JP4266689B2 - Semiconductor device - Google Patents

Description

[0001]
BACKGROUND OF THE INVENTION
The present invention relates to a semiconductor device including a base, a substrate connected to the base via a connecting material, and a semiconductor element mounted on the substrate.
[0002]
[Prior art]
2. Description of the Related Art Conventionally, a semiconductor device in which a semiconductor chip and a base material are bonded by a solder alloy that is a bonding metal is known (for example, see Patent Document 1).
[0003]
[Patent Document 1]
JP-A-8-264682 (FIG. 11)
[0004]
[Problems to be solved by the invention]
In the conventional semiconductor device, the thermal expansion coefficient of the semiconductor chip and the solder alloy of the joining metal, or the solder alloy and the alumina of the base material are greatly different. Thermal stress is generated at the joint between the semiconductor chip and the base material due to temperature changes in the environment in which it is installed, and this causes cracks in the solder alloy at the joint, thereby creating a heat flow path from the semiconductor chip to the base material. Since it is narrowed, there is a problem that sufficient heat dissipation cannot be obtained, cracks propagate, and eventually the semiconductor device is destroyed.
[0005]
An object of the present invention is to solve the above-mentioned problems, and the crack of the connecting material is caused by the difference in the thermal expansion coefficient between the base and the substrate on which the semiconductor element is mounted. An object is to obtain a semiconductor device which does not cause generation.
[0006]
[Means for Solving the Problems]
A semiconductor device according to the present invention includes a base, a substrate connected to the base via a connecting material, and a semiconductor element mounted on the substrate, and the connecting material is liquid when the semiconductor element is in operation. Ri liquid metal der is a phase, said liquid metal, surrounding is covered with a resin, the outflow of the liquid metal in the liquid phase is prevented by the resin, the resin is a jelly-like gel, the substrate, The semiconductor element is contained in a sealed container, and a pressurized gas that continues to pressurize the resin is sealed in the container, and the connecting material sandwiched between the substrate and the base is added. It comes to be pressed.
[0007]
DETAILED DESCRIPTION OF THE INVENTION
Embodiment 1 FIG.
1 is a side sectional view showing a semiconductor device according to Embodiment 1 of the present invention.
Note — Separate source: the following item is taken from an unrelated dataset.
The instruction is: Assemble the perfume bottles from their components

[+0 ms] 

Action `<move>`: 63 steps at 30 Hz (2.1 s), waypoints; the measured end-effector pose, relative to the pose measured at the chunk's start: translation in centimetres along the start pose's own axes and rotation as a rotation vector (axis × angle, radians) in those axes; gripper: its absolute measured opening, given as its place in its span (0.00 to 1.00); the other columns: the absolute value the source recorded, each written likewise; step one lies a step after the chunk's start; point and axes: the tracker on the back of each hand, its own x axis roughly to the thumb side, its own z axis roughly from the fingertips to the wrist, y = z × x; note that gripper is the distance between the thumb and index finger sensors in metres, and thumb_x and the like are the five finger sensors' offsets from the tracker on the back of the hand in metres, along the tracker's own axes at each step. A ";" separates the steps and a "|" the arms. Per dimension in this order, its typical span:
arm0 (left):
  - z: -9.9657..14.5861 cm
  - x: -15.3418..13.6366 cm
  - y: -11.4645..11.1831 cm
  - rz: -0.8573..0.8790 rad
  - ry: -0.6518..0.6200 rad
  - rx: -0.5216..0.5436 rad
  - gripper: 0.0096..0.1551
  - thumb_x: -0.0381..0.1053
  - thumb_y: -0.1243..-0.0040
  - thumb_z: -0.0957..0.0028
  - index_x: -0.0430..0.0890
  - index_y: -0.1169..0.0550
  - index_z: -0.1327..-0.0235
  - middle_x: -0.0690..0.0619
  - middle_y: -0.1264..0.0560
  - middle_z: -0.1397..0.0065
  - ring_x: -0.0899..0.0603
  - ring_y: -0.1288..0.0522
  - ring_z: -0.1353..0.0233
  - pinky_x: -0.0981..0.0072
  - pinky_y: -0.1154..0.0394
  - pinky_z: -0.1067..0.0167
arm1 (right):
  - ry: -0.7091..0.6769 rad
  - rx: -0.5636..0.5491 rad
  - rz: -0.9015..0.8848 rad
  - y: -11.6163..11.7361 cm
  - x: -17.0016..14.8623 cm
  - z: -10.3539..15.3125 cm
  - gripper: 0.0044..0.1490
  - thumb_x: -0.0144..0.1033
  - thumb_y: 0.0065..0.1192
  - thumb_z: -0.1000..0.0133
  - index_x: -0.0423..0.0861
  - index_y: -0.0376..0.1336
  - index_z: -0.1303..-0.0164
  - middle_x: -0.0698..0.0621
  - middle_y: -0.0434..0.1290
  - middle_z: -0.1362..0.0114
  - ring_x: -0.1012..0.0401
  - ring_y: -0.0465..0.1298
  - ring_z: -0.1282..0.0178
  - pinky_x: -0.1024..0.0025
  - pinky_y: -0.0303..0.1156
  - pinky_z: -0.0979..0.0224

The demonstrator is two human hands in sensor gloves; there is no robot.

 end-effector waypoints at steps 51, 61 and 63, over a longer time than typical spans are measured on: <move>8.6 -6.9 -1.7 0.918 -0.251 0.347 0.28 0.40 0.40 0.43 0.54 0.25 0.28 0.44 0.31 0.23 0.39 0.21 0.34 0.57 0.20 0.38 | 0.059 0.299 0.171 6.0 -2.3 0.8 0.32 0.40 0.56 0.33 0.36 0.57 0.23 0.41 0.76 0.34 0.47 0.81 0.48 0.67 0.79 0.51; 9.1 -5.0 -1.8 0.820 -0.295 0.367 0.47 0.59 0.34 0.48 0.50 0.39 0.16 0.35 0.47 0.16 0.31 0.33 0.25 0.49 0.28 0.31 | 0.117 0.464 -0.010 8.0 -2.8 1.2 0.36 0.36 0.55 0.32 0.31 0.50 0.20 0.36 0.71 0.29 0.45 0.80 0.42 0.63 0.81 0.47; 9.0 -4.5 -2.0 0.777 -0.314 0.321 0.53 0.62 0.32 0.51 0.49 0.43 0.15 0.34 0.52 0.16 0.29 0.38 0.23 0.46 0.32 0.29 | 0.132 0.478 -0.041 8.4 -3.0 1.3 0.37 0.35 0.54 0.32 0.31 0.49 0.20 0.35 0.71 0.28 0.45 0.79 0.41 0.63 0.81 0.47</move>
This semiconductor device includes a base 3 made of a copper alloy, a ceramic substrate 2 connected to the base 3 via a connecting material 9, a semiconductor element 1 made of Si mounted on the ceramic substrate 2, and the base 3 A case 4 made of an epoxy resin that constitutes the container and a jelly-like gel 10 made of an insulating material such as an inexpensive silicone resin are provided.
The ceramic substrate 2 has a conductive film 2a made of, for example, copper formed on an upper surface and a lower surface, and a core material made of, for example, aluminum nitride. The connecting material 9 is a liquid metal that melts due to heat generated by the operation of the semiconductor element 1 and solidifies when the semiconductor element 1 is not operated. Specifically, the connecting material 9 is made of gallium metal having a melting point of 28 ° C. When the connecting member 9 is in a solid phase, the connecting member 9 is in contact with both surfaces of the conductive film 2 a and the base 3, and movement in the planar direction is restricted by the protruding portion 4 a protruding inwardly on the lower inner surface of the case 4. Yes.
[0008]
In the semiconductor device of the present invention, when the semiconductor element 1 operates and generates heat, the heat is transmitted to the connecting material 9 and the base 3 through the ceramic substrate 2 to increase the temperature of the entire semiconductor device, and the connecting material 9 reaches the melting point. Melt. Therefore, even if the thermal expansion coefficients of the ceramic substrate 2 and the base 3 are greatly different, no thermal stress is generated in the connecting material 9. As a result, the connecting material 9 is not cracked, and heat dissipation is not hindered. Further, even when the connecting material 9 is melted, the ceramic substrate 2 is covered and positioned by the gel 10, so that the semiconductor element 1 does not fluctuate or flow out to the outside. A short circuit or the like of the semiconductor element 1 does not occur.
[0009]
In this embodiment, gallium metal is used as the liquid metal, but it is of course not limited to this, and any metal having a melting point of 100 ° C. or lower may be used. For example, gallium alloy, Na, K, Cs , Rb, etc. However, gallium is most recommended in view of explosiveness and toxicity in the presence of moisture.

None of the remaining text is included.